Anoté: consecuencias políticas, porque son efectos sobre las sensibilidades y los modos de conocer, los procesos de reconocimiento de otres y la discusión sobre lo que ocurre. Sin ese modo encarnado y tramado con otras personas, ¿qué nombramos política? ¿la agencia de un conjunto de especialistas que aparecen separados en su función y, en tanto extraídos de ese entramado común, sujetos del juicio de la eficacia? Y ese juicio será de eficacia cuando es favorable, y de parasitismo innecesario para quienes cultivan la crítica antipolítica. Pero la política es conflictividad y acción en lo común, construcción de hacer colectivo y querella por el sentido de la vida en sociedad. Es reconocimiento de lo común, de la común pertenencia.

Y ahí la importancia de los ritualitos, que aún persisten en las grandes conmemoraciones. Vale recordar el velorio de Diego Maradona y ver las muchas fotos que circulan, la acumulación de escenas en las que el gesto personal se anuda con el de muches otres y en ese anudamiento se encuentra una cofradía. O el festejo del cumpleaños de Charly García, que anudó el decir de cada quien, una escucha masiva de su música y actos culturales en lugares centrales. Festejamos en conjunto y duelamos en comunidad. Algo nos pasa en esos actos, que nos permiten reconocernos en el amor y en el dolor.

Hace algunos meses pude visitar a Milagro Sala, presa en su casa. Le llevaba un libro de edición única, surgido de una campaña de cartas y obras de arte que muchas personas le enviaron para acompañar su situación. El libro era muy bello, con su tapa bordada a mano, realizado por una compañera que en los mismos días agitaba las protestas por la ley de humedales. Milagro se emocionó y charlamos durante tres horas, en una conversación que rememoro muchas veces. En uno de sus tramos, me contó sus ritualitos: desde encender el fuego con las comadres para contarle al fuego lo que no nos animamos a decir a otres, hasta saludar al Inti sol y a la Killa luna cuando aparecen. Narró la importancia de hacerlos para su vida pero también transmitió, aconsejó, entusiasmó. En la cárcel había reforzado su apego a las ceremonias, porque en cada una se reencontraba con la comunidad ausente, con los abuelos y abuelas, con lxs vivxs y lxs muertxs. En algún momento dijo: no importa que vivas en un departamento ni con quiénes, siempre podés volver a saber quién sos si te paras frente al sol que nace, te dejas respirar en todo el cuerpo y evitas que nadie te encierre en un único pensamiento.

La comunidad no es solo la que está en presencia física, es también la que habla en nuestra lengua, colabora en nuestros esfuerzos, existe en nuestra memoria. Por eso el ritual la activa, aún cuando lo realicemos a solas.

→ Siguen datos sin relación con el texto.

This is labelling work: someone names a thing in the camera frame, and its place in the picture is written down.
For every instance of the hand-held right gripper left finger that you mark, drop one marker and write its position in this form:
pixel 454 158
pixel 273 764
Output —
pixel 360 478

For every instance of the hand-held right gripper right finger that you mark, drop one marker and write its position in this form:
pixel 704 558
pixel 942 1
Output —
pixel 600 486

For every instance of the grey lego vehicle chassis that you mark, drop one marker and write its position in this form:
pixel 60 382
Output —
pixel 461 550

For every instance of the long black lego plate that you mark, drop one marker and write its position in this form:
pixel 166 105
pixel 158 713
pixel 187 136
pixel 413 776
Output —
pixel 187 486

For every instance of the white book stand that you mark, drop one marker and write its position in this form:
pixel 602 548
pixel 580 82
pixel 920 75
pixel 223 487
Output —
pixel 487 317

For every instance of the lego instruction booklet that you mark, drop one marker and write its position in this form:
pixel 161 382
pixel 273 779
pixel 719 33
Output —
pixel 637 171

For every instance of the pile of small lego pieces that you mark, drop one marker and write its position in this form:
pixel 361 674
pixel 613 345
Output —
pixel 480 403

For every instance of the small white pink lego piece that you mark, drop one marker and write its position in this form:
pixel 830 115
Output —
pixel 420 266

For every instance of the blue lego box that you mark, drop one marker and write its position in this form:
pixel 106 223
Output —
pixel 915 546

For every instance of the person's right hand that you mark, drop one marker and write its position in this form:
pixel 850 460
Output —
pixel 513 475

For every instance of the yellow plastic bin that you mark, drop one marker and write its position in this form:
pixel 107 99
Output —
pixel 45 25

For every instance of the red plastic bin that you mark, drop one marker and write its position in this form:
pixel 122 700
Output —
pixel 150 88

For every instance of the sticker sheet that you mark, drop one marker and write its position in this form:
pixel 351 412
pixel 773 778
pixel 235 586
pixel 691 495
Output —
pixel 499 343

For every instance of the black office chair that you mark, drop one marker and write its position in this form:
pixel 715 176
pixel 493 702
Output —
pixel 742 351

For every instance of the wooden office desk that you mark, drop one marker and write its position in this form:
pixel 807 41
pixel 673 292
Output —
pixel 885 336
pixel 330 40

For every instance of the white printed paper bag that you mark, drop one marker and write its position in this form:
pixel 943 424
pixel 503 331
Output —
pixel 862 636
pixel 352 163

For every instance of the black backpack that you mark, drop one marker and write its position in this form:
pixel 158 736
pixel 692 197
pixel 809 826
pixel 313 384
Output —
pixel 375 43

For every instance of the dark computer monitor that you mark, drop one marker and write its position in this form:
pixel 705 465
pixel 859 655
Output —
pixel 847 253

Pero se podría decir que esas son las situaciones de excepción de los ritualitos, que para ser vividos en su plenitud, en su dimensión vivificante, deben actualizarse con otres. Toda conmemoración lleva sus rituales y también sus narrativas: durante más de medio siglo muches festejamos que un 17 de octubre una movilización plebeya le cambiaba el rostro a la política argentina, y desde hace cinco años, le agregamos a esos días la memoria del primer paro nacional de mujeres un 19 de octubre, porque esa otra movilización feminista también produciría transformaciones fundamentales.

Volver a habitar las instituciones públicas, como las universidades, encontrarnos en esos pasillos en los que se vive la heterogeneidad también en lo que tiene de conflictiva, narrar los hechos en los que nos reconocemos -también los duelos que nos reúnen en un presente signado por la pandemia-, recoger el guante de un escenario inédito de problemas, conjurar con rituales y ritualitos la soledad y el miedo de cada quien, hacer circular el saber contra la producción de falacias, agitar una cultura del reencuentro para pensar que los cuidados deben ser también prevenciones contra el encerrarse en un único pensamiento, todo eso es imprescindible para salir de esta considerable y dramática catástrofe global.